Friday 29 November 2019

Levels of Attachment in Relationship



Every person is unique, of course, as is every relationship. But relationships tend to follow patterns, and within relationships, most people fall into one of three attachment styles: anxious, avoidant, or secure.

Anxious people want more from the relationship than their partner does. They're the ones who feel they must struggle not to call too often, not to appear too needy. I described it as sitting on his sofa having tied himself up, trying to figure out how to dial the phone with his toes.The anxious believe they are doomed to a state of perpetual longing;  This can go on for years, or for people's entire lives.

Avoidant people, on the other hand, easily feel like their relationships are too confining. They crave freedom and space. Avoidants believe that every relationship becomes stifling sooner or later.

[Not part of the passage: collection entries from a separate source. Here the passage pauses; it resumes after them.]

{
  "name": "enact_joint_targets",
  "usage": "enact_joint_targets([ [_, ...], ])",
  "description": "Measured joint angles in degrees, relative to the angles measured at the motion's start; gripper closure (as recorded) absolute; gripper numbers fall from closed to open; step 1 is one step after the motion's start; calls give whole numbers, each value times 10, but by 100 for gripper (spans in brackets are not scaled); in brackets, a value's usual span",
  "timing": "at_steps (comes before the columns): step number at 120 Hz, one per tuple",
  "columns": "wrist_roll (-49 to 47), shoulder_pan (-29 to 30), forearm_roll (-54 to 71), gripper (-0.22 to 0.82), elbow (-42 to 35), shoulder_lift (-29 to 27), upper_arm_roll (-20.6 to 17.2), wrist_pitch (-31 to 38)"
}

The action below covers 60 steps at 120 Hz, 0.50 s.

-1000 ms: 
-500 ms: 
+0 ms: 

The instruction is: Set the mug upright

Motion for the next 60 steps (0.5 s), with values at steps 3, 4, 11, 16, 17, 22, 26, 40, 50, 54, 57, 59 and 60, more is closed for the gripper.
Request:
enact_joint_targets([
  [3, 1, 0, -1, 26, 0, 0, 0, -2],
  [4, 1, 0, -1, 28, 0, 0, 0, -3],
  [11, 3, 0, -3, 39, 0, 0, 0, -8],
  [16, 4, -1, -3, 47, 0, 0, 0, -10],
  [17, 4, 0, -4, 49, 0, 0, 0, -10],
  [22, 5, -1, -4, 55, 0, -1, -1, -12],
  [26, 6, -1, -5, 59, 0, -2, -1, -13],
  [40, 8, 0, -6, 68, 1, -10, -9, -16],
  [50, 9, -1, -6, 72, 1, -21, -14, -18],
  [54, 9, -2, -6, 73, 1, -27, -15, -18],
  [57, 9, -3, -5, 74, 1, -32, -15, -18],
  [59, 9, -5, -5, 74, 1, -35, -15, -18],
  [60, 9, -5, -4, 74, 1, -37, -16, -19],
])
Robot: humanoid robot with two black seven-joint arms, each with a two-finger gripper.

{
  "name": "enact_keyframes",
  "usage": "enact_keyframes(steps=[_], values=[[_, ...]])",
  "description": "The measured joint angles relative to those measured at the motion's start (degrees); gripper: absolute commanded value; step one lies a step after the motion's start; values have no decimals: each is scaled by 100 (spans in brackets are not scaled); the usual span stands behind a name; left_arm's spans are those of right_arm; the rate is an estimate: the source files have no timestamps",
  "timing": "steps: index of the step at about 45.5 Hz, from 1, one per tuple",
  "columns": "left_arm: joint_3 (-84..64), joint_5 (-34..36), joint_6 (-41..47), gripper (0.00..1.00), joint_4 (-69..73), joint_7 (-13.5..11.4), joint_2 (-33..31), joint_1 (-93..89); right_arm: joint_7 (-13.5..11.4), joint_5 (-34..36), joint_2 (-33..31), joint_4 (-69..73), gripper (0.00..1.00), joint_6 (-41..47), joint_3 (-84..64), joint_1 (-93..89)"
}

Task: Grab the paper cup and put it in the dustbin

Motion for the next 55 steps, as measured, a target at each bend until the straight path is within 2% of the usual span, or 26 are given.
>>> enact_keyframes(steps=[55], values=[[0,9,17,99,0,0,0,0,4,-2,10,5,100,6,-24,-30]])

Unfortunately, anxious and avoidant people are often drawn to each other in what can be a never-ending dance. The anxious one reaches out, the avoidant one pulls away, and each feels unsatisfied but at the same time comfortable because the experience reinforces their deeply held beliefs about relationships. 

Secure People. 
They feel comfortable giving and receiving love. They're capable of being content in a satisfying relationship--they don't eternally want more from their dates or partners, and they're not constantly afraid of losing their freedom. They're OK with sometimes being dependent on another person, and sometimes having another person depend on them.

There's good news, too, though. Your attachment style is very deep-rooted and results from your childhood experiences and maybe even your genes. But it can change.